On Sep 26, 2012, at 8:34 AM, Frank Wunderlich 
<[email protected]<mailto:[email protected]>> wrote:

But unfortunately we have got a quite "relational" document model.
One logical "asset" consists of several CouchDB documents, referencing each 
other.

The filter functions can only access data, that is part of the document that is 
passed in as parameter.
Because of this limitation, each partial document must contain all the 
information necessary, to determine whether it shall be replicated or not.

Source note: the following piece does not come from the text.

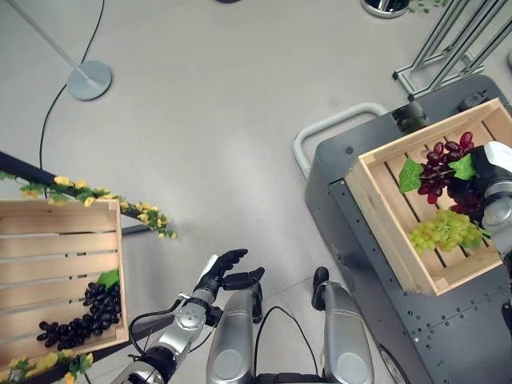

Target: Pick up the fruits from the basket on one side to the basket on the other side

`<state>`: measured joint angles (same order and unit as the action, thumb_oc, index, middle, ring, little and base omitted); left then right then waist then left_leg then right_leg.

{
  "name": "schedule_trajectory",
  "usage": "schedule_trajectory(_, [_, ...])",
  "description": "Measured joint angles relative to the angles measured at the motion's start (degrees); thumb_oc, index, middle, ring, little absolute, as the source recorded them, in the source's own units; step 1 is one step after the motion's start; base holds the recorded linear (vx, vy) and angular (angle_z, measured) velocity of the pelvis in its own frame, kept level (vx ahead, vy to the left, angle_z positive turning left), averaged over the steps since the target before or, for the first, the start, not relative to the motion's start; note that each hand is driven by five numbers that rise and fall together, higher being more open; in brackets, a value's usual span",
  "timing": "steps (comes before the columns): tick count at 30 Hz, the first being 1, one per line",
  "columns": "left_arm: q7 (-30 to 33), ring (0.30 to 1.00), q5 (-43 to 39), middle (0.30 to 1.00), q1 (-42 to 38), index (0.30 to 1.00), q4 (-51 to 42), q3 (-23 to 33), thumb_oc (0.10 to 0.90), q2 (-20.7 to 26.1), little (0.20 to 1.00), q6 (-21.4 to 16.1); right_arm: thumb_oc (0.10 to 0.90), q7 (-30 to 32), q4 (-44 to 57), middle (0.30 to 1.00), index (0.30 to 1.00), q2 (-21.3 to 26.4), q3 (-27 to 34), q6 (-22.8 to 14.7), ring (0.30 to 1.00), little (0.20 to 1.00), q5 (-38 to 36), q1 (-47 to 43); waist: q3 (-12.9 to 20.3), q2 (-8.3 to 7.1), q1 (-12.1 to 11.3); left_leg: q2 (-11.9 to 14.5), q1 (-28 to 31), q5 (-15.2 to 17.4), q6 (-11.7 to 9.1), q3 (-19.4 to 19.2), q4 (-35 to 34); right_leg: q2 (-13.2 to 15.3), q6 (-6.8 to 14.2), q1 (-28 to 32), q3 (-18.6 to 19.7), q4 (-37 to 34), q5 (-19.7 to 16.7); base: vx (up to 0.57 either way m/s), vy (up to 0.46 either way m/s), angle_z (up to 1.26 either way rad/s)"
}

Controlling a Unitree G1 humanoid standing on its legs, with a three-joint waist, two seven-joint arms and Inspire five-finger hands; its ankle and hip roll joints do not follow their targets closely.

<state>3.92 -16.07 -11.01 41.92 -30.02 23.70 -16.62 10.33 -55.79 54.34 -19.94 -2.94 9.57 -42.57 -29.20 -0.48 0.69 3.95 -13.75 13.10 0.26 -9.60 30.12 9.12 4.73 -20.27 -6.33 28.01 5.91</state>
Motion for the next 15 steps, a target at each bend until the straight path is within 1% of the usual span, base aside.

Yes. In a document database you generally want documents to be less 
interdependent than in a relational DB, so adding extra info to the pieces 
seems appropriate.

This leads to redundancy and to potential inconsistencies if a "transaction" 
fails. Inconsistent asset aggregates might get "partially" transferred to other 
CouchDB instances.

Redundancy is part of the tradeoff in a non-relational DB.

The inconsistencies you describe could occur with any kind of replication, even 
unfiltered, since docs are transferred one-by-one. You can have partial states 
where an app looks at the database in the middle of a replication, and you can 
have error states where one or more docs failed to transfer but the replicator 
hasn’t gotten around to retrying them yet.

This is all part of the loss of Consistency (the “C” in the “CAP Theorem”.) You 
need to design a schema that can handle it.